What would be useful for that (as of 7.5) is a dummy ALTER TABLE TYPE,
viz

ALTER TABLE tab ALTER COLUMN col TYPE same-type-it-already-has

I think we should add special syntax for this purpose, since I would like to
(or someone else later on) see all possible cases of "alter column" short
circuited.

The syntax I would see fit is something like:
ALTER TABLE tab [MOVE] TABLESPACE xy;

For the above special case the tablespace would be the same as before.

Andreas

#14Tom Lane
tgl@sss.pgh.pa.us
In reply to: Dennis Bjorklund (#12)
Re: SELECT * FROM <table> LIMIT 1; is really slow

Dennis Bjorklund <db@zigo.dhs.org> writes:

On Wed, 26 May 2004, Tom Lane wrote:

I'm not real sure where to document this
trick but it seems like we ought to mention it someplace.

Isn't it better to detect a UPDATE without a where and do that update in
the same way as the alter table above? Then we don't need to document and
learn a new non standard way of doing an update.

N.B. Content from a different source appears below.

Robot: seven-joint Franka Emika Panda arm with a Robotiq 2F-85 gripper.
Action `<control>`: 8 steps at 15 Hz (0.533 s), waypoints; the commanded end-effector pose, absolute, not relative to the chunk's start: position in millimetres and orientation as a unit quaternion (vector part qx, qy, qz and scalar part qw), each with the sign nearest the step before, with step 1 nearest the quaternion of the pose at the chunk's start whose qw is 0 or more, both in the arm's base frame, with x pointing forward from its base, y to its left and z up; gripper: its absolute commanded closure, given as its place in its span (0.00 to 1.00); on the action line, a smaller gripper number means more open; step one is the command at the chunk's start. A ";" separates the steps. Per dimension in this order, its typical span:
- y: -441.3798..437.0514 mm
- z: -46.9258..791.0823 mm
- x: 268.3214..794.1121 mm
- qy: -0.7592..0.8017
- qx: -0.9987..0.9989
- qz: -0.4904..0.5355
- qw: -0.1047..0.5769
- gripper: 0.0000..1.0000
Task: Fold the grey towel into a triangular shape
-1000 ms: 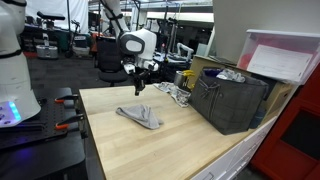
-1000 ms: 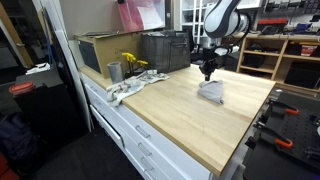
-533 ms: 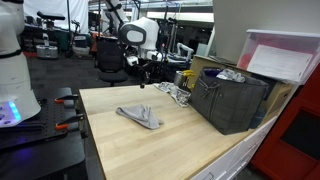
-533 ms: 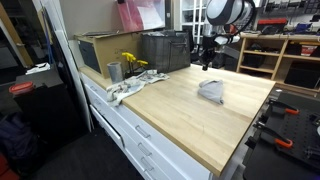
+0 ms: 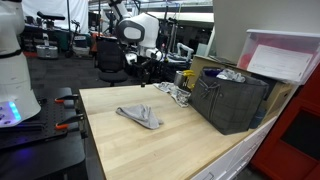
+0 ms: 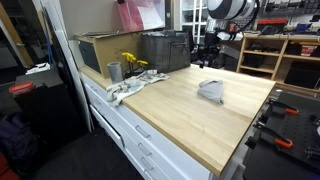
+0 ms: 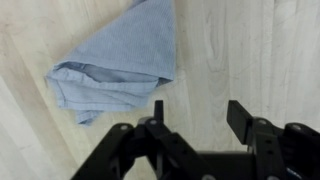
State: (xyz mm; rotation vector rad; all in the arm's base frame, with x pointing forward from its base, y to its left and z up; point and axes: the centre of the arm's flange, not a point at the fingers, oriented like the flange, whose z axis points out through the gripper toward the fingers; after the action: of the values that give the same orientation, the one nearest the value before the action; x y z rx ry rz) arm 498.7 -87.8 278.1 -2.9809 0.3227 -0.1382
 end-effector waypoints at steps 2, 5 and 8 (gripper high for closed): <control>-88.4 277.7 494.5 0.105 -0.989 -0.038 0.099 0.00; -88.8 277.0 494.1 0.105 -0.989 -0.037 0.101 0.00; -87.8 275.7 494.2 0.104 -0.989 -0.035 0.101 0.00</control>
State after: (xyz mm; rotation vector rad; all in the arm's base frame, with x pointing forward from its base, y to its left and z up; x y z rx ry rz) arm 494.2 -87.8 275.7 -2.9220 0.3077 -0.1039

No, because the locking implications are completely different. I don't
want UPDATE to suddenly decide it needs an exclusive lock on the table
based on the shape of the WHERE clause.

regards, tom lane

#15David Blasby
dblasby@refractions.net
In reply to: David Blasby (#6)
Re: SELECT * FROM <table> LIMIT 1; is really slow

I did a CLUSTER - it took just under 12 hours. The original load of the
table (including parsing all the geometries) took about 4 hours (+4 to
build the indexes and vacuum analyse). I dont know why the cluster is
so much slower...

My "SELECT * FROM <table> LIMIT 1;" is now fast.

Thanks for the help!

As a side note, I think the behavior of the Database is a bit
counter-intuitive. If I were to do a:

UPDATE <table> SET i = i + 1;

My table will "leak" 10Gb of disk space, make queries extreamly slow,
and require taking the database off-line for 12 hours to fix it!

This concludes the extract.